• Bug
  • Status: Open
  • 2 Major
  • Resolution:
  • eng group
  • Reporter: siyer
  • May 20, 2007
  • 0
  • Watchers: 1
  • January 21, 2008

Attachments

Description

See http://forums.terracotta.org/forums/posts/list/235.page See attached tc-config.xml. Startup degradation of 2x (50-100s) seems rather severe, given that it seems that only 3 or 4 classes are being instrumented.

Comments

Geert Bevin 2007-05-21

I haven’t read through all the code yet that instruments the classloader, but my initial thought immediately went to this: Sun’s URL classloader maintains a cache for classes that are being read from jar files and such by implementing their custom sun.misc.URLClassPath class. If this isn’t used and the bytes of all the classes are being read through URL.openStream(), jars are opened and searched through for each and every class, even if the jar had already been opened beforehand for another file. It looks like ClassProcessorHelper.getTCClass could be causing this.

I ran into exactly this for RIFE and implemented a way to still use this performance improvement with Sun VMs: https://svn.rifers.org/rife/trunk/src/framework/com/uwyn/rife/tools/ClassBytesLoader.java

We could look into adapting the same approach.

When measuring, this did increase startup performance of RIFE apps by 40% when running on Windows (Linux was a bit less dramatic IIRC).

Steve Harris 2007-05-21

We should only be intrumenting 4 classes.
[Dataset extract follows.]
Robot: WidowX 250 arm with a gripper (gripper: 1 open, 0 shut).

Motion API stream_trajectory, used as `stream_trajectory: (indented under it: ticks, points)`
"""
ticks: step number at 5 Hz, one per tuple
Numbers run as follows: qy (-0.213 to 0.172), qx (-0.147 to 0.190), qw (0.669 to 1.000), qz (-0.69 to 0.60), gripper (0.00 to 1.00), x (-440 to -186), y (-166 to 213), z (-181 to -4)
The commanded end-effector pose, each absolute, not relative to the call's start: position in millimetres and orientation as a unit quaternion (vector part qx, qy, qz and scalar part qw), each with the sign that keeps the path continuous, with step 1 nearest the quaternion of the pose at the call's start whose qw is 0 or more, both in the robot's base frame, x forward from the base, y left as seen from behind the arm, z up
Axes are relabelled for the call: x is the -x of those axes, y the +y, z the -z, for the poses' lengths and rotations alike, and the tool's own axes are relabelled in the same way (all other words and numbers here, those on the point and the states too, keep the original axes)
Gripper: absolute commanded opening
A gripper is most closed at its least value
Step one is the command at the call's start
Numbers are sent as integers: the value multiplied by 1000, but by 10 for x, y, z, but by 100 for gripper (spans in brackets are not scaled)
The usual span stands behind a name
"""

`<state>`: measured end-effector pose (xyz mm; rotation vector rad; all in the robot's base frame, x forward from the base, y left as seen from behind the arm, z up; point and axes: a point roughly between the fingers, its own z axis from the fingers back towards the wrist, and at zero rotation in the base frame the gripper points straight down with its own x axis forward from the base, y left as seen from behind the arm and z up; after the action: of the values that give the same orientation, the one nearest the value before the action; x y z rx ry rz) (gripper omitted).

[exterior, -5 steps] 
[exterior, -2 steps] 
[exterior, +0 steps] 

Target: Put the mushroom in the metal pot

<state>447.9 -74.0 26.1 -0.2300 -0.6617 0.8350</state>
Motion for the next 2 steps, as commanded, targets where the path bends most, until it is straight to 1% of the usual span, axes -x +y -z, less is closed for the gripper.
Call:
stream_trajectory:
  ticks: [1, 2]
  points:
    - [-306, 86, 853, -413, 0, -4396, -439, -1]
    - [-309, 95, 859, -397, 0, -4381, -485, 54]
Does that matter? I thought the problem could be a boot jar that has auto-locking turned on. I recommend also trying to rebuild the boot jar with out the auto-lock everything in the config.

Geert Bevin 2007-05-21

I think is can matter since it looks like Terracotta is instrumenting all ‘loadClassInternal’ method calls by replacing it by ClassProcessorHelper.getTCClass. As I said, I haven’t read through everything related yet, but to me it looks like this could have an impact, disregarding the amount of classes that are actually instrumented since it seems to change the way classes are loaded in a global way.